What the task requires:
Say how many lines in the entries below mention "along", with no other words.

Exercise material:
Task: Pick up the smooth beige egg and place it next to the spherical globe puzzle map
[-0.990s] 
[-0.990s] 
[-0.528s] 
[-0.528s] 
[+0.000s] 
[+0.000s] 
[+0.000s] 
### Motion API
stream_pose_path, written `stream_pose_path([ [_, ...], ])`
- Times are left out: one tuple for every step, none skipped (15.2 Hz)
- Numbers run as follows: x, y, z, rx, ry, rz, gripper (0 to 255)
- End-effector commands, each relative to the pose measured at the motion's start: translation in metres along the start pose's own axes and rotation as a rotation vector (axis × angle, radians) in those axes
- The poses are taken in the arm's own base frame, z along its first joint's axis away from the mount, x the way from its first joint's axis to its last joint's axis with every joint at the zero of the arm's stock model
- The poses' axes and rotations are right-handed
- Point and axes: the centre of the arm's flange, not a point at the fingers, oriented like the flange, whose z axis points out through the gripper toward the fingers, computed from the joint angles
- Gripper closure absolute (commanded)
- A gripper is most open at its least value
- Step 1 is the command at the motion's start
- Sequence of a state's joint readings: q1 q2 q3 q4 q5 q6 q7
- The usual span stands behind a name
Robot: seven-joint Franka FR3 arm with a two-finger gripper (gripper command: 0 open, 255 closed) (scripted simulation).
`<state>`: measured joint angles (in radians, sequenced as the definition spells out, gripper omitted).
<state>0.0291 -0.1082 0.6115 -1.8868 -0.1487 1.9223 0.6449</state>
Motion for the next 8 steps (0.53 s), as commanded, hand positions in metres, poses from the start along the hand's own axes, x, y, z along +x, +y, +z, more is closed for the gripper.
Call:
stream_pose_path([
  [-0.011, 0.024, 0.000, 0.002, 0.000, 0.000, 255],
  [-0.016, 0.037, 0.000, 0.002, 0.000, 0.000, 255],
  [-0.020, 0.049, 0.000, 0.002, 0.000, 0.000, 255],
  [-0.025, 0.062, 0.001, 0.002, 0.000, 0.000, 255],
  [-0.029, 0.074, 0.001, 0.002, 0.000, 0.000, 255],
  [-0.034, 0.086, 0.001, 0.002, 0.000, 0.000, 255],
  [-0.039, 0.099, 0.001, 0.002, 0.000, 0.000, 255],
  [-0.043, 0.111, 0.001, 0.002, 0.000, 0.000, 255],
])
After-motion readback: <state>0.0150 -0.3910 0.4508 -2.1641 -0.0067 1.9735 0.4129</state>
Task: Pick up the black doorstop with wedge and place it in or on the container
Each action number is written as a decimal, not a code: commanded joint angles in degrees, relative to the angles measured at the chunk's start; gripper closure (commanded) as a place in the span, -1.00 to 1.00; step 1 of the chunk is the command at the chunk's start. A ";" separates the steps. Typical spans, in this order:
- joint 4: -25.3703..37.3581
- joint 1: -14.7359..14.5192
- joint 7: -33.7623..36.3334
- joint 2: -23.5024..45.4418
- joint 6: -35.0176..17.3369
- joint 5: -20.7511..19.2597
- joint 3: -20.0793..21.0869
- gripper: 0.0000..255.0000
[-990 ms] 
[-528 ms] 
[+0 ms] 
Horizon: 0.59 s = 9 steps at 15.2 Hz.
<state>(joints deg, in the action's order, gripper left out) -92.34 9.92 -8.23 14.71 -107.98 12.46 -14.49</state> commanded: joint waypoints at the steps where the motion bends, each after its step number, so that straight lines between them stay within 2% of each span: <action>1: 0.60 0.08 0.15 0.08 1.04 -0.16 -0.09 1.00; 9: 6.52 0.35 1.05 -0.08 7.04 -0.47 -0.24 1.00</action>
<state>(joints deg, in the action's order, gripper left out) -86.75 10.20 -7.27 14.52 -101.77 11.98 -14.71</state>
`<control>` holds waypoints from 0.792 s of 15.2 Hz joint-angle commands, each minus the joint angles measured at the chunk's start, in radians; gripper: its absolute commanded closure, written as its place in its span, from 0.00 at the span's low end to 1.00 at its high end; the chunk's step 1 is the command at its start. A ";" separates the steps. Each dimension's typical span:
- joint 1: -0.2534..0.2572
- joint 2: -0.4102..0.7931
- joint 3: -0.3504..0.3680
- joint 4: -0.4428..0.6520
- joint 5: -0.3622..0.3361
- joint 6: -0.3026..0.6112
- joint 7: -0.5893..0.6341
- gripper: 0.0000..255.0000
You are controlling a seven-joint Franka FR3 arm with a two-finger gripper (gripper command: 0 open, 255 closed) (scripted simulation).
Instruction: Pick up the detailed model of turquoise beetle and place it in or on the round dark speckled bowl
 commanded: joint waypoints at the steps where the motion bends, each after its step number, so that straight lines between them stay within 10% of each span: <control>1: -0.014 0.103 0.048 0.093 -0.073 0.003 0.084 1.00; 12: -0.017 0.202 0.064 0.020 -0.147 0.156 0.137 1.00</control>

Your response:
3